Traumatic brain injury (TBI) is one of the most common causes of disability and death in people. About 1.6 million individuals suffer traumatic brain injuries in the United States every year. TBI can cause a process of injury which may ultimately cause a variety of neurodegenerative diseases and other health issues. Many of the neurodegenerative diseases following TBI include health issues such as Alzheimer’s disease (AD), Parkinson’s disease (PD), and amyotrophic lateral sclerosis (ALS).
The mechanisms underlying the pathogenesis which result in these type of neurodegenerative diseases, however, are still completely misunderstood. Where many of the health issues following TBI have a high incidence, there are currently only several treatment approaches which can help prevent the pathological development of chronic neurological diseases.
An understanding of the mechanisms underlying TBI and neurodegenerative diseases is fundamental to determine the possible connection between these health issues, to allow the safe and effective diagnosis and treatment. In the following article, we discuss the pathological mechanisms of neurodegenerative diseases and how they’re associated with traumatic brain injury (TBI), including Alzheimer’s disease (AD), Parkinson’s disease (PD), and amyotrophic lateral sclerosis (ALS).

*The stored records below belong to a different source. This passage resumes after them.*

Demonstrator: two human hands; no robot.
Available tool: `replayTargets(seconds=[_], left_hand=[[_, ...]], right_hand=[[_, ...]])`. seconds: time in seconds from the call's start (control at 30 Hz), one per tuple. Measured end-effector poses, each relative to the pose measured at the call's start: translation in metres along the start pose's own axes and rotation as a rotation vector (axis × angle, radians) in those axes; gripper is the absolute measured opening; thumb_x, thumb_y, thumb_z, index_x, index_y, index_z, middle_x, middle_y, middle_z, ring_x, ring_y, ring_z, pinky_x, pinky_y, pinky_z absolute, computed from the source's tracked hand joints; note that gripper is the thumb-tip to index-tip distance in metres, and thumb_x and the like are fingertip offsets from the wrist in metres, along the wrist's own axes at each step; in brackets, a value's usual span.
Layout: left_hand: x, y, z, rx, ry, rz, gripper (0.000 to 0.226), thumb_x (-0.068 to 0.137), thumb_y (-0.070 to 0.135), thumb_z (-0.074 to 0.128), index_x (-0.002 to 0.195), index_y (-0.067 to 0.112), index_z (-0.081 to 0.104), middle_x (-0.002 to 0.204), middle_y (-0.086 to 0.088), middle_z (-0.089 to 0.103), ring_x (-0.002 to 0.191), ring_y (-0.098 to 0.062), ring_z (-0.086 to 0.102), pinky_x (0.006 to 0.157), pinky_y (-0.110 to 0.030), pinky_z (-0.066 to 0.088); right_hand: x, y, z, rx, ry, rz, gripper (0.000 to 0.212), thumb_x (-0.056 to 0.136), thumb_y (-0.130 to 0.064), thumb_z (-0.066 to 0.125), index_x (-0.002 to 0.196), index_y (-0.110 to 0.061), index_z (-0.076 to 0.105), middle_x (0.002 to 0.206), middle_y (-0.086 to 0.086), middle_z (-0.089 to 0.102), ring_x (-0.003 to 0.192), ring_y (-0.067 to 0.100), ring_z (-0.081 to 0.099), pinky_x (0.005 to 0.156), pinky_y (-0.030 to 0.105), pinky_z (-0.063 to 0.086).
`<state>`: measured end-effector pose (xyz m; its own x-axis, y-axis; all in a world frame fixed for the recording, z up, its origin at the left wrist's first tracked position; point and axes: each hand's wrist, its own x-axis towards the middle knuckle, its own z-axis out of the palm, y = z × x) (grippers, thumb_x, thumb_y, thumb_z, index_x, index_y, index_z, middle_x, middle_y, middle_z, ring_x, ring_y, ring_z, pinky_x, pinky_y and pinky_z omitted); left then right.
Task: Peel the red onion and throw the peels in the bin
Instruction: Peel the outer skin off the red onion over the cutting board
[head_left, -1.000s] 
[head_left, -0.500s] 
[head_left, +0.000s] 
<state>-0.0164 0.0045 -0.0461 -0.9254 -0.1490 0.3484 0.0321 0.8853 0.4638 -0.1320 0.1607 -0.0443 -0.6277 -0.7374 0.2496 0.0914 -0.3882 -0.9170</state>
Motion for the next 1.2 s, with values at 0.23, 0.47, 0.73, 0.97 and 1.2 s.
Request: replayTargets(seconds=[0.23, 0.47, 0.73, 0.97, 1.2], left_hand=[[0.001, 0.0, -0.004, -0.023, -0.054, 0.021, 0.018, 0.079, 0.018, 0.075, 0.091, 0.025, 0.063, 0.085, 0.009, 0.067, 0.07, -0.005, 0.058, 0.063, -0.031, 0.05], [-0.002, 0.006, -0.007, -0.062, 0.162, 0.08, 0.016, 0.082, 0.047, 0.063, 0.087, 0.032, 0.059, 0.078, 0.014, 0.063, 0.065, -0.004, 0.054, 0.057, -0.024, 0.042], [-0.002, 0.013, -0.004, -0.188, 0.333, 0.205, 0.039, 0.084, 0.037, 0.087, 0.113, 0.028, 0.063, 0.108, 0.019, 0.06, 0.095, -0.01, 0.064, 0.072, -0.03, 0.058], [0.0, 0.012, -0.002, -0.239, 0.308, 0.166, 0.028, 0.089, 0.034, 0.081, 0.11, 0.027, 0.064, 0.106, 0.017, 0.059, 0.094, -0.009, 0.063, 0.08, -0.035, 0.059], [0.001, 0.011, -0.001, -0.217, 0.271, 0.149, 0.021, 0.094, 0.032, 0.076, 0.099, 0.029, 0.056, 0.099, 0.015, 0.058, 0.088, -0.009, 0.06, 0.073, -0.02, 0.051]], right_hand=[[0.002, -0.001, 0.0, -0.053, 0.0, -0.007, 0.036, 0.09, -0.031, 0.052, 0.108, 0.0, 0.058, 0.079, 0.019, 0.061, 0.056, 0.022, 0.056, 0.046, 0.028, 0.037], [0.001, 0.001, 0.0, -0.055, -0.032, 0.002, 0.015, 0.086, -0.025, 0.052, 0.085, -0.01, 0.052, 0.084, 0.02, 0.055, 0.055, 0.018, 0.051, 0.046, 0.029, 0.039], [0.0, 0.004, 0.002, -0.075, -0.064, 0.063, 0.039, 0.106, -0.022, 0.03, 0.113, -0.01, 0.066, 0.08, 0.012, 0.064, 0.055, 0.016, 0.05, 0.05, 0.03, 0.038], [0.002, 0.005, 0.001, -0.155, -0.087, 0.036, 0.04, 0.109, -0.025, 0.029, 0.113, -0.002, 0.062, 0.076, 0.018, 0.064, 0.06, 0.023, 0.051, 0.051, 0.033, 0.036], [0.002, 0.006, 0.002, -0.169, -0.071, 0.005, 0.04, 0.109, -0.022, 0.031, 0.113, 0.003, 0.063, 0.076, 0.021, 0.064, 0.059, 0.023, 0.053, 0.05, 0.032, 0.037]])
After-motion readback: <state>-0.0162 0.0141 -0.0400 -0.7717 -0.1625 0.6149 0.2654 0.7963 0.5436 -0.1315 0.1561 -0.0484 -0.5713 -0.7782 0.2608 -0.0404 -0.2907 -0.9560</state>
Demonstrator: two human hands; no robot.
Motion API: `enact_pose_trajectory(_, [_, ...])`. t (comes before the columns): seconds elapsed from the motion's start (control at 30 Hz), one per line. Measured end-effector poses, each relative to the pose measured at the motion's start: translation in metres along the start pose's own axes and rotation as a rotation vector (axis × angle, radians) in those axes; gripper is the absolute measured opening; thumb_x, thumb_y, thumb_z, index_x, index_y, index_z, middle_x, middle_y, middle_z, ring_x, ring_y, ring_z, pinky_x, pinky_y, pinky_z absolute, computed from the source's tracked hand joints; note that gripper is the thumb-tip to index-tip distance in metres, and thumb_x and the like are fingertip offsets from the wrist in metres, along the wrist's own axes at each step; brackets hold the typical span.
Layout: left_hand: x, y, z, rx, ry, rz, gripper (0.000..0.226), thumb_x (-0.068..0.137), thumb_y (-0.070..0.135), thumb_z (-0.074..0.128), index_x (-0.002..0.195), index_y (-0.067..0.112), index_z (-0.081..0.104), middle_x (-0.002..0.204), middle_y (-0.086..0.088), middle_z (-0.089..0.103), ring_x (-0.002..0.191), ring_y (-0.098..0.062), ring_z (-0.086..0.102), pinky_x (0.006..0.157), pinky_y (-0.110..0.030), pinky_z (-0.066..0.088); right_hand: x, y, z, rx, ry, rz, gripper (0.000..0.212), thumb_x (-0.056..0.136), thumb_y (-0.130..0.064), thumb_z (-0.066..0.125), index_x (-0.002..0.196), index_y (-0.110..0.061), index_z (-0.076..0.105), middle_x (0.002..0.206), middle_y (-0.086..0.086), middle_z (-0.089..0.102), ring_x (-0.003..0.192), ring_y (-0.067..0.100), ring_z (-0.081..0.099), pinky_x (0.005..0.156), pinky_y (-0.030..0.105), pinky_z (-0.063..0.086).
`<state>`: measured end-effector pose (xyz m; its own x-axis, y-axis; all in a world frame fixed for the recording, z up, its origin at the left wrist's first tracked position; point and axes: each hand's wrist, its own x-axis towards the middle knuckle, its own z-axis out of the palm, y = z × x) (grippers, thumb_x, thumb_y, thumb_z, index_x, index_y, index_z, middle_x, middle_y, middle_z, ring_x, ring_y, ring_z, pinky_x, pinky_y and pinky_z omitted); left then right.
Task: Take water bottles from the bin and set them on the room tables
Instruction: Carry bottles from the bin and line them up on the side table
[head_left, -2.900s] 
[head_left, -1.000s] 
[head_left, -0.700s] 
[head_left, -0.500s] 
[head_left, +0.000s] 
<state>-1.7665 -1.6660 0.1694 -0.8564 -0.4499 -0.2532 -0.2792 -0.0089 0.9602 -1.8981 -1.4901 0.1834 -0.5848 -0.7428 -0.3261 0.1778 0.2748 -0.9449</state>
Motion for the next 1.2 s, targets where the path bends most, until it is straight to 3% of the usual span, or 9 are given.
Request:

Although many neurological diseases may have different symptoms, AD, PD, and ALS have several common characteristics. Each neurodegenerative disease is caused by genetic risk factors, however, most cases are idiopathic or unknown. The pathological mechanisms of these health issues are ultimately characterized by the degeneration of brain cells or neurons together with several common symptoms. Moreover, abnormal clusters or dysfunction of the substances amyloid-? (A?), ?-synuclein, and superoxide dismutase (SOD1) are generally found in AD, PD. Although the exact pathological mechanisms of neurodegenerative diseases have not been fully determined, it has been suggested that oxidative stress, glutamatergic excitotoxicity, and neuroinflammation play fundamental roles in neurological diseases such as AD, PD, and ALS.
AD has a tremendous prevalence among older adults which can greatly decrease their rate of survival and their overall quality of life. In 2008, as many as 24 million people worldwide had dementia, where most had AD, a number which is expected to double every 20 years as the population ages. The pathological mechanisms of AD include the presence of neuritic plaques and the loss of cholinergic neurons or brain cells in the human brain, however, the underlying risk factors leading to these events are still unclear. Neurodegeneration in AD is believed to happen due to the accumulation of amyloid ?-peptide (A?) in plaques in the brain tissue however its aggregation and toxicity are still completely misunderstood.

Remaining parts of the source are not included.